Why Are There Different Consequences For Hate Crimes?
You are walking down the street one evening and you pass another gentleman who is obviously intoxicated. Out of nowhere he sucker punches you in the face and you fall to the ground.
Question 1: Is this a hate crime?
After he punches you and you are on the ground he says “take that you fucking fa@@ot”!
Question 2: Is this now a hate crime because he used the word “fa@@ot”?
Question 3: What if he was just using a derogatory, emasculating term (like many of us men do) and knew nothing of your sexuality? Is this still a hate crime?
Question 4: Better yet, what if he is black and you are black and while laying on the ground he says “take that ni@@a”. Is this still a hate crime?
In crime and law, hate crimes (also known as bias-motivated crimes) occur when a perpetrator targets a victim because of his or her perceived membership in a certain social group, usually defined by race, religion, sexual orientation, disability, class, ethnicity, nationality, age, sex, or gender identity.

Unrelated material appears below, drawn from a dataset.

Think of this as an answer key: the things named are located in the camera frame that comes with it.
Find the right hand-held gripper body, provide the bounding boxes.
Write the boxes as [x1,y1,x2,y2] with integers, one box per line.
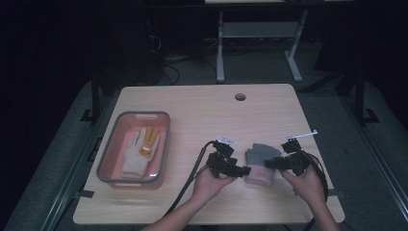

A hate crime is a category used to describe bias-motivated violence: “assault, injury, and murder on the basis of certain personal characteristics: different appearance, different color, different nationality, different language, and different religion.”
So if said assailant in my above scenario just regularly punched you in the face and didn’t hatefully punch you in the face, his penalties and consequences under the law may be lesser. Why is this okay?
I understand the intent of hate crime laws and punishment. They are to help prevent crimes against members in certain racial groups, religious groups, sexual orientation, etc. but there are already laws and penalties locally and nationally on the books for individuals who commit violent crimes.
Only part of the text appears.